## Task prompt
Give only the number of lines in the records that include the string "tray".

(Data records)
* * * * * * * * *

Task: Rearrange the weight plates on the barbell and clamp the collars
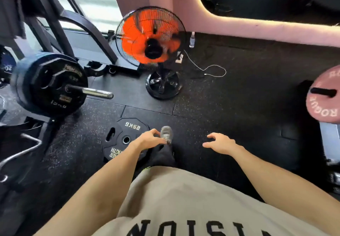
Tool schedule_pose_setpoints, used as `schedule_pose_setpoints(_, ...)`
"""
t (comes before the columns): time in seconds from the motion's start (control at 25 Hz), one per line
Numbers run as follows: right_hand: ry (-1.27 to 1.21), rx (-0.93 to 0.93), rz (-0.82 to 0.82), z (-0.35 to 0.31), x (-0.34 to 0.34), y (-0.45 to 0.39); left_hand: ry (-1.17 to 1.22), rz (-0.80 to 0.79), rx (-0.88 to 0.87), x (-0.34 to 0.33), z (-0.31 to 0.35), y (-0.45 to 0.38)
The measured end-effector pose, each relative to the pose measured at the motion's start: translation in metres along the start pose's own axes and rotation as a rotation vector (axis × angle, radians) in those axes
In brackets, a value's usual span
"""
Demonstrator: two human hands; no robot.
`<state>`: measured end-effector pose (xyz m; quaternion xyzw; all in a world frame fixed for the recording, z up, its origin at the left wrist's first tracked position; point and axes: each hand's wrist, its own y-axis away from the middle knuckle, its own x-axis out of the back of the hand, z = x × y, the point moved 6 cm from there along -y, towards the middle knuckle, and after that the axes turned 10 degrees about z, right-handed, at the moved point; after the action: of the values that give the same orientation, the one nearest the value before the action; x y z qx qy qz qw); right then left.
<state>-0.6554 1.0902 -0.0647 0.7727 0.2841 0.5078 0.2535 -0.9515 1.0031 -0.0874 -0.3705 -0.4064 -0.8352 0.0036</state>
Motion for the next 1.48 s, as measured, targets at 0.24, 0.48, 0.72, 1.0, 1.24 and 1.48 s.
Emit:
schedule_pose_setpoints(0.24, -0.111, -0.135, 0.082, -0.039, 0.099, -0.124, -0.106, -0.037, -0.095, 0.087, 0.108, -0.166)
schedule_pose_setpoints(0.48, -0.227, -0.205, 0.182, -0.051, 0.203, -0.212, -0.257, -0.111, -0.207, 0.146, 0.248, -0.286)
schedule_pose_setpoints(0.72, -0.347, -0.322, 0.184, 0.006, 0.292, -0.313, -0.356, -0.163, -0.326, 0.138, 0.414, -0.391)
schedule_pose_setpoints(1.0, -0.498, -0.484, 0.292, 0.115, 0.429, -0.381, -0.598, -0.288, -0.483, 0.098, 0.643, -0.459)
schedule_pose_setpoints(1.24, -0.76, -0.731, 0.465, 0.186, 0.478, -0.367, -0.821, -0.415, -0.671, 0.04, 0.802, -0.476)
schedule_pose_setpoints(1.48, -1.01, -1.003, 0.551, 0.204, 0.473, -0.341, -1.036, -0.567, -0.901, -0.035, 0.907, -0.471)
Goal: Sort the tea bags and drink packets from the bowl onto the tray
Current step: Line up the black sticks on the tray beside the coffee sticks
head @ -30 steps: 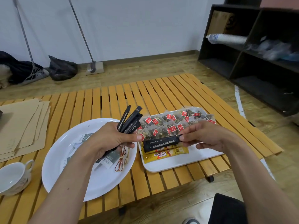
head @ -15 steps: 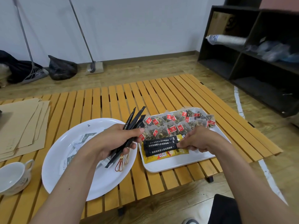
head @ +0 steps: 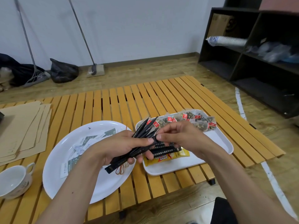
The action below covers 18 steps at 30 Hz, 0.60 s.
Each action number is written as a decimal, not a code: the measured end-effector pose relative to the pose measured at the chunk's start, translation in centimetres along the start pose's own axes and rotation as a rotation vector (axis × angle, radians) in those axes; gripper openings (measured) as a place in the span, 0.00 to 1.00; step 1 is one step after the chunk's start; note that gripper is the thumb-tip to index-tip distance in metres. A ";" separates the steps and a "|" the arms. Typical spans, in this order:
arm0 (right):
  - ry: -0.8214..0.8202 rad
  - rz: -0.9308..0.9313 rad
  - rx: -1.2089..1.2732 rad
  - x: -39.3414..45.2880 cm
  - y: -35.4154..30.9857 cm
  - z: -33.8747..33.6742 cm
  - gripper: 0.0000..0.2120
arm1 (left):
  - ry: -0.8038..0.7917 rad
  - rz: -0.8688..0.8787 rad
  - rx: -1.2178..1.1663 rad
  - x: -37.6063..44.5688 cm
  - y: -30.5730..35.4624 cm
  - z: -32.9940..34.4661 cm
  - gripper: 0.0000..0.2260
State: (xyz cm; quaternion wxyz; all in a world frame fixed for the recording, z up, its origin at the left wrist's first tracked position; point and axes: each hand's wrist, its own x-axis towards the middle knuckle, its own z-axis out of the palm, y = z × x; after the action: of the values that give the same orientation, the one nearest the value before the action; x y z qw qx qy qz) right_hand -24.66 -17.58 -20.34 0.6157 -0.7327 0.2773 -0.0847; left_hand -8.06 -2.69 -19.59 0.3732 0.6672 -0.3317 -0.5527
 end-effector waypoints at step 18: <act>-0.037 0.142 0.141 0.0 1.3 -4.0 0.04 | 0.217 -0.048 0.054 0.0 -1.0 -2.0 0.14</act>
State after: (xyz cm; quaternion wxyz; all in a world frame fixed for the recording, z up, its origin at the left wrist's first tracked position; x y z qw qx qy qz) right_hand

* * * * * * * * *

## Written answer
2